Write down each entry again, exactly as it reads.

▶ [EXTRACTED RECORDS]:
______________________________

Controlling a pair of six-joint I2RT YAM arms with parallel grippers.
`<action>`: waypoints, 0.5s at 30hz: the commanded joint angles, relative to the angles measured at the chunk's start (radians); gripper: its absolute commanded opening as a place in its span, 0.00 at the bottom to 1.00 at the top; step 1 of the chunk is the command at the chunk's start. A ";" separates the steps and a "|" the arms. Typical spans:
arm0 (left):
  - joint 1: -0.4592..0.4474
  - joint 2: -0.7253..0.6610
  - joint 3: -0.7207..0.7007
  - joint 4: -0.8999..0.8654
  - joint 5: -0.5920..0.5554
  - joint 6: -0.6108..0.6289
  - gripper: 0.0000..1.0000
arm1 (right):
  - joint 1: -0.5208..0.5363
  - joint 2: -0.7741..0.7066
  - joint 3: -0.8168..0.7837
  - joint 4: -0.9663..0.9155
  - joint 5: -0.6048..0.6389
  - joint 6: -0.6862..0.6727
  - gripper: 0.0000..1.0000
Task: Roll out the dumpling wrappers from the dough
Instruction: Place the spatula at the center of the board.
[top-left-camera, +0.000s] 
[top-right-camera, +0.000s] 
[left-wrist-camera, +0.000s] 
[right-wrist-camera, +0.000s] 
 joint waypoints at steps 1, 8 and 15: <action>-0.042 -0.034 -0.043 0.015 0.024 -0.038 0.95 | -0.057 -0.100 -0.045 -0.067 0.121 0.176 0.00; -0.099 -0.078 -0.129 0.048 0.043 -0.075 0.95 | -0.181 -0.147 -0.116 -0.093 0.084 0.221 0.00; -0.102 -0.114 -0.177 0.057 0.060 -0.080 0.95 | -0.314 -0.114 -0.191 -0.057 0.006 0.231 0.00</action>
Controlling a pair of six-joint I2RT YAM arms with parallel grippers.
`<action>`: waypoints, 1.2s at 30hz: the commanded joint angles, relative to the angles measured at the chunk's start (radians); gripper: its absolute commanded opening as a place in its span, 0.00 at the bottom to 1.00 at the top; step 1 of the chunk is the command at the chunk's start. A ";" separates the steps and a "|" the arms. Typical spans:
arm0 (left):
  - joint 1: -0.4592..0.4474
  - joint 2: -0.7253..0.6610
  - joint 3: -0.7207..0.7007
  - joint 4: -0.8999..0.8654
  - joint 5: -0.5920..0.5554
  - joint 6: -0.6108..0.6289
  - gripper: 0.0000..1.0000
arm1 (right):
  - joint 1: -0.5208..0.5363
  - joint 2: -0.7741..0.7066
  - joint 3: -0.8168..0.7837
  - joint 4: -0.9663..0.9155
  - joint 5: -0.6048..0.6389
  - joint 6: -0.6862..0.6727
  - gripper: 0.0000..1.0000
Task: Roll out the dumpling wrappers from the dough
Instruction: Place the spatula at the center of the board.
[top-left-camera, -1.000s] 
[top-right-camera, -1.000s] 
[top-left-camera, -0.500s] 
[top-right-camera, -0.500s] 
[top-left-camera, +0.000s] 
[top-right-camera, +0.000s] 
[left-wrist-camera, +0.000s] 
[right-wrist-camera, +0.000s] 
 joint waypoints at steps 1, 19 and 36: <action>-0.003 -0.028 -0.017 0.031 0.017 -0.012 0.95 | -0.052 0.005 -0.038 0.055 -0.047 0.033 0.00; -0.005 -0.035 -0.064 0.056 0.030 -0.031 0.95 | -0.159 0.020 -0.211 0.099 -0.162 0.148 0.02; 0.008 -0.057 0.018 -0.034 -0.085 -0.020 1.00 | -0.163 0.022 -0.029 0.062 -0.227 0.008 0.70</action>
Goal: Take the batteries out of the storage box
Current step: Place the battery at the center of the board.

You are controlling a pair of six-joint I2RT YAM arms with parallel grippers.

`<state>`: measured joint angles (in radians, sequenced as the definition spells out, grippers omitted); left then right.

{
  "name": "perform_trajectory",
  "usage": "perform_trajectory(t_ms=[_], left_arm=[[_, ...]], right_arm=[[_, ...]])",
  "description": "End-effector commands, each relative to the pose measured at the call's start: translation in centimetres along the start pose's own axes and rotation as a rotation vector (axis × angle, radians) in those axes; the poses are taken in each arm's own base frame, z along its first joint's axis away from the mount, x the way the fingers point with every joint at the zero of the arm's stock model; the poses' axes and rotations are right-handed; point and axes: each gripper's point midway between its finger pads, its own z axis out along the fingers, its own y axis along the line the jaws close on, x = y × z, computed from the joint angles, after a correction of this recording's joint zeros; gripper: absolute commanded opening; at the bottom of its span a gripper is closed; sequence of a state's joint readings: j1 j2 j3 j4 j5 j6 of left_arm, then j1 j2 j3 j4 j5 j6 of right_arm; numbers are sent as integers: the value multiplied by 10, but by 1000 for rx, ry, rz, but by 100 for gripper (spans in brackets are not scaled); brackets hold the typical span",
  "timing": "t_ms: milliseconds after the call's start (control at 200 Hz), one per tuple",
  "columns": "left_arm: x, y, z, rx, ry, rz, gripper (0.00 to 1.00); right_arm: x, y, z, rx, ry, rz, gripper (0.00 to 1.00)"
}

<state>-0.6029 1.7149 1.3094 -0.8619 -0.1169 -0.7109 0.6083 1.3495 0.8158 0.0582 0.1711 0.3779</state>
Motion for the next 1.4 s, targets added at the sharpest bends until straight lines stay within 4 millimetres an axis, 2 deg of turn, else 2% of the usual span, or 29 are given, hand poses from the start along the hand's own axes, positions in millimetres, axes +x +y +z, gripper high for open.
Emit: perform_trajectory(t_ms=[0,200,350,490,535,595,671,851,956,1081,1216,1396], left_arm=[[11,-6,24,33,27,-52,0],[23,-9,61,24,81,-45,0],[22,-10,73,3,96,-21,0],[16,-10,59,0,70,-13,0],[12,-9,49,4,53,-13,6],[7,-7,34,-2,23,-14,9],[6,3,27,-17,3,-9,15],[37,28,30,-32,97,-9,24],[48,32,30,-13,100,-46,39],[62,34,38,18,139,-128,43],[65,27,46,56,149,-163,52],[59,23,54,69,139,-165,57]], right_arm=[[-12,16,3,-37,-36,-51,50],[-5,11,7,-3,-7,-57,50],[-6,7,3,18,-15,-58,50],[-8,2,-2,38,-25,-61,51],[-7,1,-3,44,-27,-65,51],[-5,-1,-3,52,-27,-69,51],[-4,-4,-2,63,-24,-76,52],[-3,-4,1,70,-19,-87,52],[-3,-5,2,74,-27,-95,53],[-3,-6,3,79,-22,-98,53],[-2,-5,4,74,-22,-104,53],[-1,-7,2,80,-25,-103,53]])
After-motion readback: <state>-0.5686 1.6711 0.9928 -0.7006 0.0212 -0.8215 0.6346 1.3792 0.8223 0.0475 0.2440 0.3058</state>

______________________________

▶ [FINAL ANSWER]:
Controlling a pair of six-joint I2RT YAM arms with parallel grippers.
`<action>`: waypoints, 0.5s at 30hz: the commanded joint angles, relative to the angles measured at the chunk's start (radians); gripper: its absolute commanded opening as a place in its span, 0.00 at the bottom to 1.00 at the top; step 1 of the chunk is the command at the chunk's start. A ";" separates the steps and a "|" the arms. Typical spans:
arm0 (left):
  - joint 1: -0.4592..0.4474
  - joint 2: -0.7253..0.6610
  - joint 3: -0.7207..0.7007
  - joint 4: -0.8999..0.8654
  - joint 5: -0.5920..0.5554
  - joint 6: -0.6108..0.6289
  - gripper: 0.0000..1.0000
arm1 (right):
  - joint 1: -0.5208..0.5363
  - joint 2: -0.7741..0.7066
  - joint 3: -0.8168..0.7837
  - joint 4: -0.9663..0.9155
  - joint 5: -0.6048..0.6389
  - joint 6: -0.6862..0.6727
  - gripper: 0.0000..1.0000
Task: Roll out the dumpling wrappers from the dough
Instruction: Place the spatula at the center of the board.
[top-left-camera, +0.000s] 
[top-right-camera, +0.000s] 
[left-wrist-camera, +0.000s] 
[right-wrist-camera, +0.000s] 
 joint waypoints at steps 1, 8 and 15: <action>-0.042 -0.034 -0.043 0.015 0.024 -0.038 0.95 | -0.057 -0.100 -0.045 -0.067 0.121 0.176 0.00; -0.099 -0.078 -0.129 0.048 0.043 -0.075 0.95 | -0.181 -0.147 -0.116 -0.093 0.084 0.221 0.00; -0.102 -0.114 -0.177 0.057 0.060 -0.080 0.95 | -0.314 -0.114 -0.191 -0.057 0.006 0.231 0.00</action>
Controlling a pair of six-joint I2RT YAM arms with parallel grippers.
`<action>`: waypoints, 1.2s at 30hz: the commanded joint angles, relative to the angles measured at the chunk's start (radians); gripper: its absolute commanded opening as a place in its span, 0.00 at the bottom to 1.00 at the top; step 1 of the chunk is the command at the chunk's start. A ";" separates the steps and a "|" the arms. Typical spans:
arm0 (left):
  - joint 1: -0.4592..0.4474
  - joint 2: -0.7253..0.6610
  - joint 3: -0.7207..0.7007
  - joint 4: -0.8999..0.8654
  - joint 5: -0.5920..0.5554
  - joint 6: -0.6108..0.6289
  - gripper: 0.0000..1.0000
arm1 (right):
  - joint 1: -0.5208..0.5363
  - joint 2: -0.7741..0.7066
  - joint 3: -0.8168..0.7837
  - joint 4: -0.9663..0.9155
  - joint 5: -0.6048..0.6389
  - joint 6: -0.6862..0.6727
  - gripper: 0.0000..1.0000
Task: Roll out the dumpling wrappers from the dough
Instruction: Place the spatula at the center of the board.
[top-left-camera, -1.000s] 
[top-right-camera, -1.000s] 
[top-left-camera, -0.500s] 
[top-right-camera, -0.500s] 
[top-left-camera, +0.000s] 
[top-right-camera, +0.000s] 
[left-wrist-camera, +0.000s] 
[right-wrist-camera, +0.000s] 
 joint waypoints at steps 1, 19 and 36: <action>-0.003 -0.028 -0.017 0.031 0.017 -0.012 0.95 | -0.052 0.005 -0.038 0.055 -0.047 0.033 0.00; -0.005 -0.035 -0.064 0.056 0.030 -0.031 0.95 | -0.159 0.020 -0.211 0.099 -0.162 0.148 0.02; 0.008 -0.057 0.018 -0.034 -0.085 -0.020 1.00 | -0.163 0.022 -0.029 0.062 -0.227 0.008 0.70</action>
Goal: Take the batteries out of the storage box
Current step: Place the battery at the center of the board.

You are controlling a pair of six-joint I2RT YAM arms with parallel grippers.

`<state>`: measured joint angles (in radians, sequenced as the definition spells out, grippers omitted); left then right.

{
  "name": "perform_trajectory",
  "usage": "perform_trajectory(t_ms=[_], left_arm=[[_, ...]], right_arm=[[_, ...]])",
  "description": "End-effector commands, each relative to the pose measured at the call's start: translation in centimetres along the start pose's own axes and rotation as a rotation vector (axis × angle, radians) in those axes; the poses are taken in each arm's own base frame, z along its first joint's axis away from the mount, x the way the fingers point with every joint at the zero of the arm's stock model; the poses' axes and rotations are right-handed; point and axes: each gripper's point midway between its finger pads, its own z axis out along the fingers, its own y axis along the line the jaws close on, x = y × z, computed from the joint angles, after a correction of this recording's joint zeros; gripper: absolute commanded opening; at the bottom of its span a gripper is closed; sequence of a state's joint readings: j1 j2 j3 j4 j5 j6 of left_arm, then j1 j2 j3 j4 j5 j6 of right_arm; numbers are sent as integers: the value multiplied by 10, but by 1000 for rx, ry, rz, but by 100 for gripper (spans in brackets are not scaled); brackets hold the typical span",
  "timing": "t_ms: milliseconds after the call's start (control at 200 Hz), one per tuple",
  "columns": "left_arm: x, y, z, rx, ry, rz, gripper (0.00 to 1.00); right_arm: x, y, z, rx, ry, rz, gripper (0.00 to 1.00)"
}

<state>-0.6029 1.7149 1.3094 -0.8619 -0.1169 -0.7109 0.6083 1.3495 0.8158 0.0582 0.1711 0.3779</state>
Motion for the next 1.4 s, targets added at the sharpest bends until straight lines stay within 4 millimetres an axis, 2 deg of turn, else 2% of the usual span, or 29 are given, hand poses from the start along the hand's own axes, positions in millimetres, axes +x +y +z, gripper high for open.
Emit: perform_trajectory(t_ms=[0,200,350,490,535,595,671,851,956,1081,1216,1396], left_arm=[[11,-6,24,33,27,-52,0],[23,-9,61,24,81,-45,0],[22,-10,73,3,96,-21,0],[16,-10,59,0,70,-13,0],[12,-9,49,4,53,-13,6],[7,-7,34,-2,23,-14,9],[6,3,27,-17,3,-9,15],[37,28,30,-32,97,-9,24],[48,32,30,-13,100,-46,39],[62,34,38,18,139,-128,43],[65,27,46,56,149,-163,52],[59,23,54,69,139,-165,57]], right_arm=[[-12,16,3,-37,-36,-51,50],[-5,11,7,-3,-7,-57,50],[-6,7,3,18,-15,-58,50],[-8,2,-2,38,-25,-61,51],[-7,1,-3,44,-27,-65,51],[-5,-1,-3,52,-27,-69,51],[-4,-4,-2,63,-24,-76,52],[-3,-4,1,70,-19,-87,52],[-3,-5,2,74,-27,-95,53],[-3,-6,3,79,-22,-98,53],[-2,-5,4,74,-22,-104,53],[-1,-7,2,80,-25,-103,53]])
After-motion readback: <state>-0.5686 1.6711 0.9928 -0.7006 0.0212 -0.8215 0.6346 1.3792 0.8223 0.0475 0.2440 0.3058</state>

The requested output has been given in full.